Hungarian method [26]. We ignore any algorithmic overhead. Implicitly, this approach favors the non-EnergySmart environments, which require more complex core assignment algorithms due to the higher number of degrees of freedom (i.e., the multiple voltages per chip). Finally, after we compute the MIPS/w, we plot it normalized to that of *Perf*.

Consider first the fully-utilized chip (Figure 9(a)). EnergySmart only attains 81% of the MIPS/w of Perf. This is because it does not exploit the multiple  $V_{dd}$  domains of Perf and, therefore, operates less energy-efficiently. However, in the environments with multiple  $V_{dd}$  domains, as we go from Perf to Eff, EffCoa and EffCoaDyn, progressively adding more realistic assumptions, the MIPS/w keep decreasing. By the time we reach a realistic environment (EffCoaDyn), its MIPS/w at 15% regulator power loss is 64% of Perf's — significantly lower than EnergySmart's.

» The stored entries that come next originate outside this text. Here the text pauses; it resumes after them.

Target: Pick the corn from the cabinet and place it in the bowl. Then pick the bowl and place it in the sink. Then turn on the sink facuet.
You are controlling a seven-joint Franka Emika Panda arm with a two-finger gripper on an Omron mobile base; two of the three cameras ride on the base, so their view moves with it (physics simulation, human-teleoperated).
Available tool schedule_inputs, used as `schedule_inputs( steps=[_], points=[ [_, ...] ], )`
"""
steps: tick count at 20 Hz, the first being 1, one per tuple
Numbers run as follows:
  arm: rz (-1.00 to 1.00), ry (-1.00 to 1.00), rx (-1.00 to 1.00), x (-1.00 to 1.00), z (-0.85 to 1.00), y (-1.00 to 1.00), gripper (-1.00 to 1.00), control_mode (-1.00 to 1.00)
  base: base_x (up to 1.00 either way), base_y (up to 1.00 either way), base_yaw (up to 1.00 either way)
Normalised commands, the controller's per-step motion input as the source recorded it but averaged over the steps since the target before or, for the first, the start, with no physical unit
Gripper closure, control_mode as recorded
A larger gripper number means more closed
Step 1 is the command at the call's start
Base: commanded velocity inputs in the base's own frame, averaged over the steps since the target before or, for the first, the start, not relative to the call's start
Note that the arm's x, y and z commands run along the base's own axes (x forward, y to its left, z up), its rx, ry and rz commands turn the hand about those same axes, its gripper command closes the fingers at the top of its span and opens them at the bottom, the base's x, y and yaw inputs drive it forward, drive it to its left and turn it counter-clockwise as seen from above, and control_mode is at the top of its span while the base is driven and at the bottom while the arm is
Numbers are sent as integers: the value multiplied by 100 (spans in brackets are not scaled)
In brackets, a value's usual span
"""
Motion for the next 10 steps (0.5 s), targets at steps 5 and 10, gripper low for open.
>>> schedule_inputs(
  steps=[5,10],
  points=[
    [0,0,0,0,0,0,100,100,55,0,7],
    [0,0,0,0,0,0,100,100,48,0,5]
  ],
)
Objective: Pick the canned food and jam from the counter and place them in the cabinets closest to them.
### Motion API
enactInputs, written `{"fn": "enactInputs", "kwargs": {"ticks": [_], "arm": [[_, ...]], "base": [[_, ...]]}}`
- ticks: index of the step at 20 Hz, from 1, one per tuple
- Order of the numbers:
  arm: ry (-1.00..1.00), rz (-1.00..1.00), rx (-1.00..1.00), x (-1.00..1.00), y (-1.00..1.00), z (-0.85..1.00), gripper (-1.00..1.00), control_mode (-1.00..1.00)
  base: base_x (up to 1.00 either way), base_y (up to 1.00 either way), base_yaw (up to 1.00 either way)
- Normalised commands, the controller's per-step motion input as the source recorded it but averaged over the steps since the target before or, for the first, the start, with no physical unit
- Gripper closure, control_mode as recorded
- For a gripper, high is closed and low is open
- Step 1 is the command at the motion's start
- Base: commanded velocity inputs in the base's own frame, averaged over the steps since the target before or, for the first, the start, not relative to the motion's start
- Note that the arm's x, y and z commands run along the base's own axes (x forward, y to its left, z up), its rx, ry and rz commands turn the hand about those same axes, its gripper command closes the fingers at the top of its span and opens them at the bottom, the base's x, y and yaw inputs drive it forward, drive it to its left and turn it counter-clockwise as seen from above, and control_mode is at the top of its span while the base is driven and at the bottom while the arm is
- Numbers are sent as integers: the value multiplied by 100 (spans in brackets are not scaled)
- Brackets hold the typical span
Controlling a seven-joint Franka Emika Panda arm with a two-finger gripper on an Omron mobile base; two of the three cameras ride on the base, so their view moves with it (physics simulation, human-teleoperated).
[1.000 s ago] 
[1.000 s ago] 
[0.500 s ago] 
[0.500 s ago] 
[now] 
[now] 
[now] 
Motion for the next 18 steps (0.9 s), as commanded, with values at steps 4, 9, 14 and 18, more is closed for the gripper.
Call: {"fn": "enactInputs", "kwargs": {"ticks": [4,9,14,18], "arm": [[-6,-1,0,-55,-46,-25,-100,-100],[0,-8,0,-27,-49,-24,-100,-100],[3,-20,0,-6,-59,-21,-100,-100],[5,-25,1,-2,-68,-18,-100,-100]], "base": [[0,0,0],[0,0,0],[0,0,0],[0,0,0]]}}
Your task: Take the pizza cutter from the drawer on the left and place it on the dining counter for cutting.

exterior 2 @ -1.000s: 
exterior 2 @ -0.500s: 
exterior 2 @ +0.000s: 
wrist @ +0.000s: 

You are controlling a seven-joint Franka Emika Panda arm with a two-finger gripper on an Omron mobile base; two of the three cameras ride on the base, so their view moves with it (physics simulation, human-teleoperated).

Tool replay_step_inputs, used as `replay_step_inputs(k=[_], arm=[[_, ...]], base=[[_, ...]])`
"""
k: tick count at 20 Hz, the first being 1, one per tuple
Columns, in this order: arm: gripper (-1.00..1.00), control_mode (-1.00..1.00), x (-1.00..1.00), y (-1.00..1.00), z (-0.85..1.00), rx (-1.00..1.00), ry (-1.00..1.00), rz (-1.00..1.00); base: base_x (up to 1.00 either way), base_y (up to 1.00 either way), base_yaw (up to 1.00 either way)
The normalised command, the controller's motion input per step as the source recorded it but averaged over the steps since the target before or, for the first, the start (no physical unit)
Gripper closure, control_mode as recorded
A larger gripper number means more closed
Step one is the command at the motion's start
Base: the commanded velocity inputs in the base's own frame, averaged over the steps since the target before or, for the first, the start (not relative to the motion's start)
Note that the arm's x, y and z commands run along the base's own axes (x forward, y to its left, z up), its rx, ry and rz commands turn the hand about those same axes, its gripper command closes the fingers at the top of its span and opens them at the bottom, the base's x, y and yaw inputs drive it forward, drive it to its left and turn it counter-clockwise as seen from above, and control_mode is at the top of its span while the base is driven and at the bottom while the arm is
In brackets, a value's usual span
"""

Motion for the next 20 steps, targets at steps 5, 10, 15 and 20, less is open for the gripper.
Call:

As we vary the regulator power losses between 5% and 25%, EnergySmart always has a higher MIPS/w than the realistic *EffCoaDyn*. For the multiple  $V_{dd}$  domain chip to beat EnergySmart, it must not require any increase in  $V_{dd}$  guardband (*EffCoa*) and use regulators with only 5% power losses. Alternatively, it must support per-cluster  $V_{dd}$  domains, no increase in  $V_{dd}$  guardband (*Eff*), and use regulators with at most 10% power losses.

Figure 9(b) repeats the experiment when we only use half of the clusters. We see similar trends for all the non-*Perf* environments, except that the drop in MIPS/w is not as large. The reason is that each environment now picks a subset of clusters—leaving the most energy-inefficient ones idle. EnergySmart attains 95% of the MIPS/w of *Perf*, while *EffCoaDyn* only attains 79% at 15% regulator power loss.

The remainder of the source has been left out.